[Excerpted records — start]

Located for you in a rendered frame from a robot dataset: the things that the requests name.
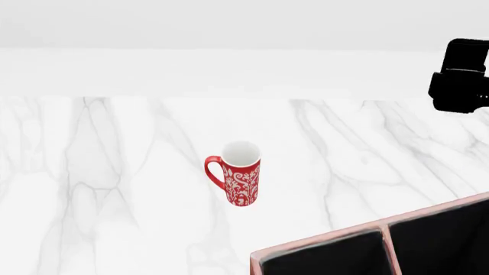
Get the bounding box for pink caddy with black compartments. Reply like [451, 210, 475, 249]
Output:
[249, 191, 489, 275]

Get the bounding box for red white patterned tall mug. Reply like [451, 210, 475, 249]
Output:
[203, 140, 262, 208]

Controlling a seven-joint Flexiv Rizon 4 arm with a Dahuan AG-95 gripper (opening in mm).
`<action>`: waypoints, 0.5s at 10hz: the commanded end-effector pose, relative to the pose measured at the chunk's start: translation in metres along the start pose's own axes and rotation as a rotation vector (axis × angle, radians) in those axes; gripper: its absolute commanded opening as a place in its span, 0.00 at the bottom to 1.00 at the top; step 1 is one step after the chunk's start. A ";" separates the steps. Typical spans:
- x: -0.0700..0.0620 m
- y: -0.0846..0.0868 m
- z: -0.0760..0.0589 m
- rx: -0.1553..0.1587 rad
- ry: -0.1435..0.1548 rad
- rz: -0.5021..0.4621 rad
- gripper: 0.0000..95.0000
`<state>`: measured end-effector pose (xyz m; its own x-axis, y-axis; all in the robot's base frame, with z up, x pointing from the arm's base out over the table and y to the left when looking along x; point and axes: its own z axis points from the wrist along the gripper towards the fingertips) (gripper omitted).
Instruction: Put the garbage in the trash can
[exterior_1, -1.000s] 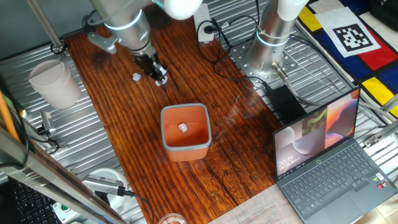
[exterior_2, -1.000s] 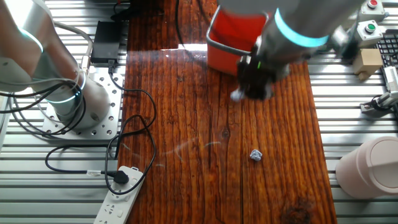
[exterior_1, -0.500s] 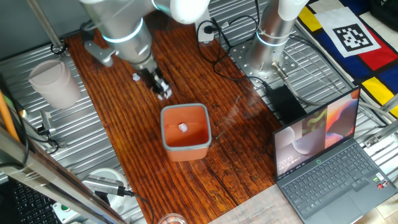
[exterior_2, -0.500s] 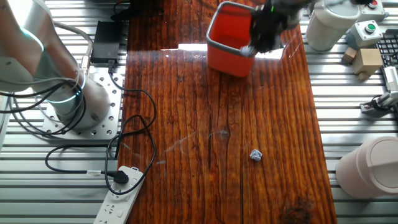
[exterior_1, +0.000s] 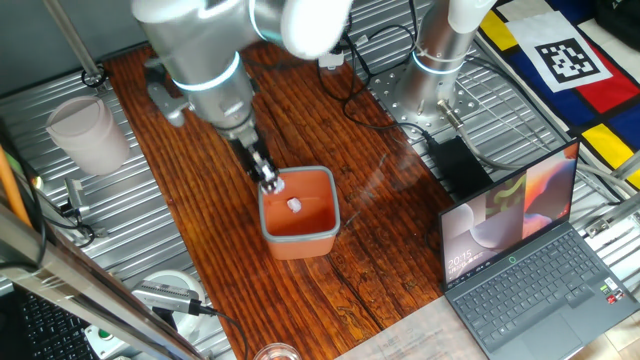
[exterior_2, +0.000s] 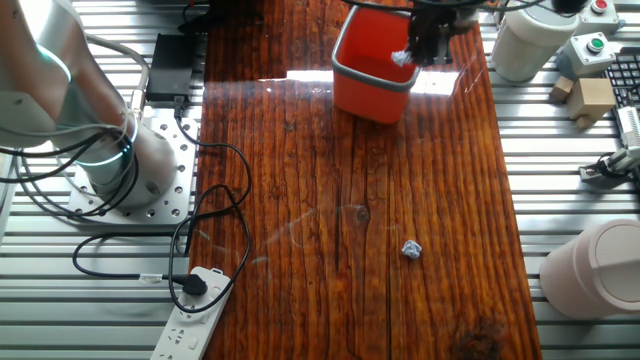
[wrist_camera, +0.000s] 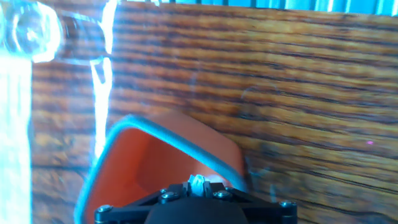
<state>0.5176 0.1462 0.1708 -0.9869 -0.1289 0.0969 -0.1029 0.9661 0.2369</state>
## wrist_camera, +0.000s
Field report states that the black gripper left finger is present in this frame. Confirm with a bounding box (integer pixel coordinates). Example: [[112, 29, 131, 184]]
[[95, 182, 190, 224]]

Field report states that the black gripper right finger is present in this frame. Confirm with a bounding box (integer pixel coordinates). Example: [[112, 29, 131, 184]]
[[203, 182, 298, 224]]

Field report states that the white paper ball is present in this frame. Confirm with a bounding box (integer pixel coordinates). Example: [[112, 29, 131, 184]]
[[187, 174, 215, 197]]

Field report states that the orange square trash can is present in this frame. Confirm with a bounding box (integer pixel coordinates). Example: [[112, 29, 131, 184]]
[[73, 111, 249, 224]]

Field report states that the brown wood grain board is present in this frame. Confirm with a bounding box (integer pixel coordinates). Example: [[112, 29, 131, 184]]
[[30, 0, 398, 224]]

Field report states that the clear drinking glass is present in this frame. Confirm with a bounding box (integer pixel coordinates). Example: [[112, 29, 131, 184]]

[Excerpted records — finish]

**What the task requires:**
After locating the line with "- z: -0.0760..0.0589 m" in the material above, return it and each line after it exactly, ending at the line with "- gripper: 0.0000..95.0000".

**Worked solution:**
- z: -0.0760..0.0589 m
- rx: -0.1553..0.1587 rad
- ry: -0.1435..0.1548 rad
- rz: -0.5021..0.4621 rad
- gripper: 0.0000..95.0000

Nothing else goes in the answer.